#### Work to be completed:
Check each line of the material, and show the ones that include the word "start".

#### Data extract:
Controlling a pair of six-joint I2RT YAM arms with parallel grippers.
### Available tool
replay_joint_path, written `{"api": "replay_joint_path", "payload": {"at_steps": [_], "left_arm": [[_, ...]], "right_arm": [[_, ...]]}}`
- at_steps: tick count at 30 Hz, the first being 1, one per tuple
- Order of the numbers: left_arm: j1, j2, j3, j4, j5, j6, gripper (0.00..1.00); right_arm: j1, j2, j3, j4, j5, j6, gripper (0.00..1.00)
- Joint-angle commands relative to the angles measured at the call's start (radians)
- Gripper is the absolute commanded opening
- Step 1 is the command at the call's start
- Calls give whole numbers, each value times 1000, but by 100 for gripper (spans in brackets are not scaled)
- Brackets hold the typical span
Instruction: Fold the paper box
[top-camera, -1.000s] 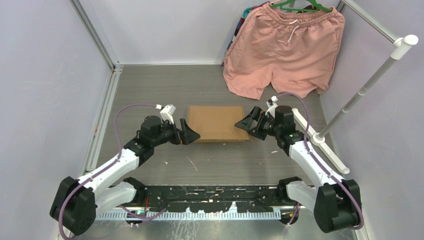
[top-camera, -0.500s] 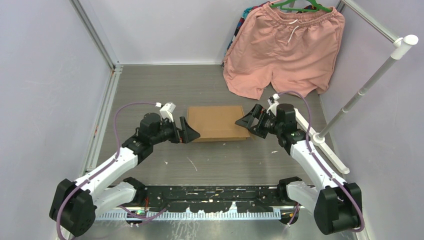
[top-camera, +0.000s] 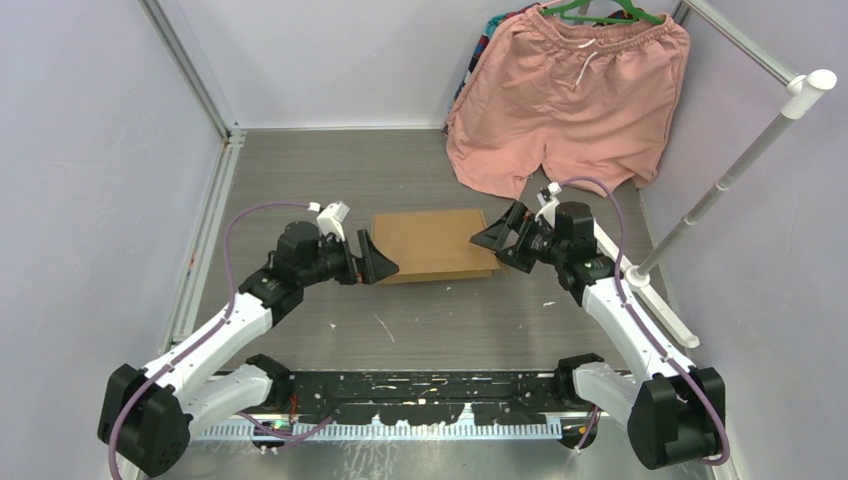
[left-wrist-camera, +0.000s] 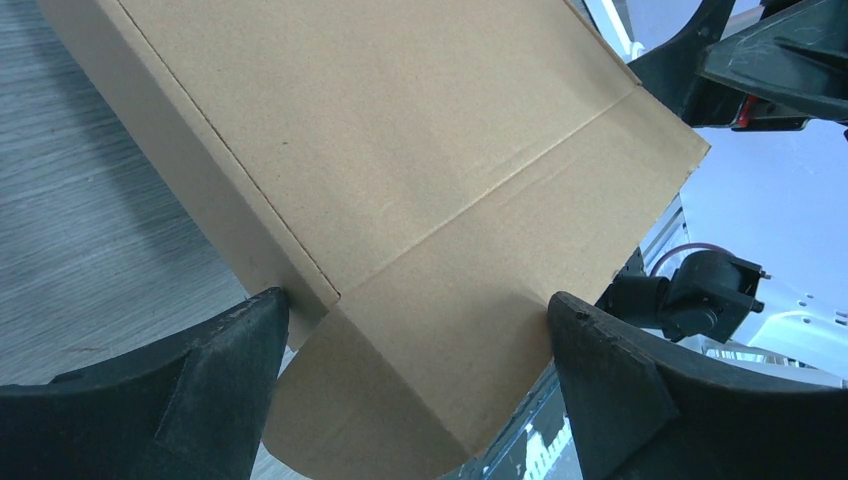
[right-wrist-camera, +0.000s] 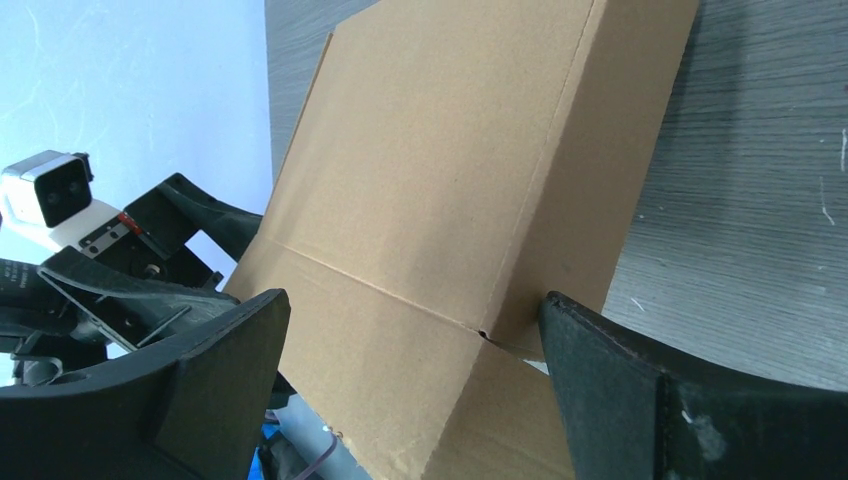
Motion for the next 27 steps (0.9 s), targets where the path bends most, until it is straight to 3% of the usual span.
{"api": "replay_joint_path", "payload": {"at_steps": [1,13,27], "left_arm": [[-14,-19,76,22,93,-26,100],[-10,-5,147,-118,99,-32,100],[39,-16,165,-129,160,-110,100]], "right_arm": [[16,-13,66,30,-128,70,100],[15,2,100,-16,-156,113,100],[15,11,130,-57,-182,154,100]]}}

#### Exercise response:
- Joint-angle commands relative to the angles measured at the call's start (radians)
- Step 1 is the command at the call's start

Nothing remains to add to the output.